From: Fabian Pascal
To: Tom Kyte
Date: Jul 11 2005
What exactly did you mean by this?
Yeah, but saying 'It's standards-compliant' is like saying
"my HR system uses the 42nd normal form, primary keys, foreign keys and
has zero NULLABLE columns". In a way :)
From: Tom Kyte
The intent was to say in a tongue in cheek way that is like
saying 'my stuff is totally good because it is standards based' ... My stuff is
good because it is built on open standards. Not my stuff is good because it
works, is the best at what it does.
Just and offhand comment on a blog, nothing overtly technical
or anything. A comment made after
seeing one too many systems "architected to be the most open thing, built
using every standard and buzzword.

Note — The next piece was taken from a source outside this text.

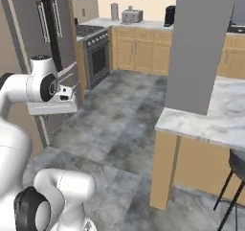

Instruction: Move the hot dog bun to the plate on the dining table and place the condiment next to that plate. Then navigate to the fridge and take the sausage and place it on the plate as well.

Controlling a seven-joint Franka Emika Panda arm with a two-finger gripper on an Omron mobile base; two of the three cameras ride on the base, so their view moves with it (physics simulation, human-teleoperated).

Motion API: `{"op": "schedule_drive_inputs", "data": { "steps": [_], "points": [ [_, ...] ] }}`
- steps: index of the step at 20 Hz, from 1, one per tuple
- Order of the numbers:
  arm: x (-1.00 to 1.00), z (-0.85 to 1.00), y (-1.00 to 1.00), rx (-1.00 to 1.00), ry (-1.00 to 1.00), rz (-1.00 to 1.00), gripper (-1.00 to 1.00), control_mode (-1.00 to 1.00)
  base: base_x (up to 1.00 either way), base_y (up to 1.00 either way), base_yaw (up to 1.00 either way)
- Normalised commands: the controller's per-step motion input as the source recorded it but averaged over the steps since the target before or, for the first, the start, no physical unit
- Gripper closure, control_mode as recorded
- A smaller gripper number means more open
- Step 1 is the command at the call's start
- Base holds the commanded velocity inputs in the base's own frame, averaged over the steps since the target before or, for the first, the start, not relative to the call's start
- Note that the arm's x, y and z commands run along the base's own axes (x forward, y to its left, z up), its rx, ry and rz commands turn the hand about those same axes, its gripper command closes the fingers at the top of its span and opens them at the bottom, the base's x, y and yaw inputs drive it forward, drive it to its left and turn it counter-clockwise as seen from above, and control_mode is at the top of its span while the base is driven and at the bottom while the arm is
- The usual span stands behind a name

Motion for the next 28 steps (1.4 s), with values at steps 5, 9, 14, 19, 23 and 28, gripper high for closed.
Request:
{"op": "schedule_drive_inputs", "data": {
  "steps": [5,9,14,19,23,28],
  "points": [
    [0.0,0.0,0.0,0.0,0.0,0.0,-1.0,1.0,0.78,0.74,0.42],
    [0.0,0.0,0.0,0.0,0.0,0.0,-1.0,1.0,1.0,0.25,0.1],
    [0.0,0.0,0.0,0.0,0.0,0.0,-1.0,1.0,1.0,0.0,-0.02],
    [0.0,0.0,0.0,0.0,0.0,0.0,-1.0,1.0,1.0,0.0,-0.06],
    [0.0,0.0,0.0,0.0,0.0,0.0,-1.0,1.0,1.0,0.23,-0.11],
    [0.0,0.0,0.0,0.0,0.0,0.0,-1.0,1.0,1.0,0.41,-0.16]
  ]
}}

Yes it is unfortunate they don't actually
work or perform their intended functions, but aren't they a thing to
behold." It annoyed me that his fully standard compliant site didn't work
with my browser that morning. End users
don't really care whose fault it is, they do want things to work.
From: Fabian Pascal
I don't have a problem with that argument, but your
comparison—"is like saying 'my HR system uses the 42nd normal form,
primary keys, foreign keys and has zero NULLABLE columns”—can mislead in an
ignorant industry.
Fully normalized, fully constrained, no-NULLs databases are
not the same as standard compatible databases. The former means soundness,
a requirement of good design, which makes them work; standards can be arbitrary
and unsound (witness SQL), so even compatibility with them does not, indeed,
guarantee that they work.
Besides, there are two different kinds of "good"
and "works" which should not be equated. The design of an application
(including a web site), is not the same as the design of a database; the
former does not have a theoretically sound basis, the latter does.
I would also refrain from expressions such as "42nd
normal form" for reasons that should be obvious.